TASK TO COMPLETE —
When you reach the line containing "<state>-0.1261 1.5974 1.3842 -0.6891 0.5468", stop after it; until then, copy each line of the listing exactly, starting with the first.

DATA PROVIDED —
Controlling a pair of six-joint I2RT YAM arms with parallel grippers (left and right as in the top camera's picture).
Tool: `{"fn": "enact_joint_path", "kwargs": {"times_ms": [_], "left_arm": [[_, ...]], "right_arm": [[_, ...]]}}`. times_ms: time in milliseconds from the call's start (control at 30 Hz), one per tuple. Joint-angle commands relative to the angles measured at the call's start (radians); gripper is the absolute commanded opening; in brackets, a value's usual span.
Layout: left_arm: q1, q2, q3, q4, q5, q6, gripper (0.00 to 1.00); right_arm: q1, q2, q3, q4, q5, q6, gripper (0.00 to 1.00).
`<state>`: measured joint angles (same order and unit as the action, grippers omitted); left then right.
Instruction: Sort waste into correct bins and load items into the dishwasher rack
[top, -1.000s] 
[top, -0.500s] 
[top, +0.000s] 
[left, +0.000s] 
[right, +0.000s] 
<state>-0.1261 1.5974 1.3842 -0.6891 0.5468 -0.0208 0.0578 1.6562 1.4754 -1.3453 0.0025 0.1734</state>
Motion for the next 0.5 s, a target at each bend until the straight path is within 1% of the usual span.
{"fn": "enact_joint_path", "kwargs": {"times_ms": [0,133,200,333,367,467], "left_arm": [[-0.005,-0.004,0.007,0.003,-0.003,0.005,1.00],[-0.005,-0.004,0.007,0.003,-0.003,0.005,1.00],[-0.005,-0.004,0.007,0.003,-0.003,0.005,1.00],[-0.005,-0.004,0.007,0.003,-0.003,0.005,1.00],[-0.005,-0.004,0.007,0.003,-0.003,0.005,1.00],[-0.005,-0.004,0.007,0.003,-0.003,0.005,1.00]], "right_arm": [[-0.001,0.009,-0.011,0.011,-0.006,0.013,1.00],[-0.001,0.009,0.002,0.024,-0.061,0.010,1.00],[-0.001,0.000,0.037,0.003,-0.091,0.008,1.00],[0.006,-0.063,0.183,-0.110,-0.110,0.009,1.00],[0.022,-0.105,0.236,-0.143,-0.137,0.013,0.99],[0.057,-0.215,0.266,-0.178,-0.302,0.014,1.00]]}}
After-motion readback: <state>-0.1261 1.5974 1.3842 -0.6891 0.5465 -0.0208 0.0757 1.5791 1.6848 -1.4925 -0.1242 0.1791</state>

EXERCISE ANSWER —
Controlling a pair of six-joint I2RT YAM arms with parallel grippers (left and right as in the top camera's picture).
Tool: `{"fn": "enact_joint_path", "kwargs": {"times_ms": [_], "left_arm": [[_, ...]], "right_arm": [[_, ...]]}}`. times_ms: time in milliseconds from the call's start (control at 30 Hz), one per tuple. Joint-angle commands relative to the angles measured at the call's start (radians); gripper is the absolute commanded opening; in brackets, a value's usual span.
Layout: left_arm: q1, q2, q3, q4, q5, q6, gripper (0.00 to 1.00); right_arm: q1, q2, q3, q4, q5, q6, gripper (0.00 to 1.00).
`<state>`: measured joint angles (same order and unit as the action, grippers omitted); left then right.
Instruction: Sort waste into correct bins and load items into the dishwasher rack
[top, -1.000s] 
[top, -0.500s] 
[top, +0.000s] 
[left, +0.000s] 
[right, +0.000s] 
<state>-0.1261 1.5974 1.3842 -0.6891 0.5468 -0.0208 0.0578 1.6562 1.4754 -1.3453 0.0025 0.1734</state>

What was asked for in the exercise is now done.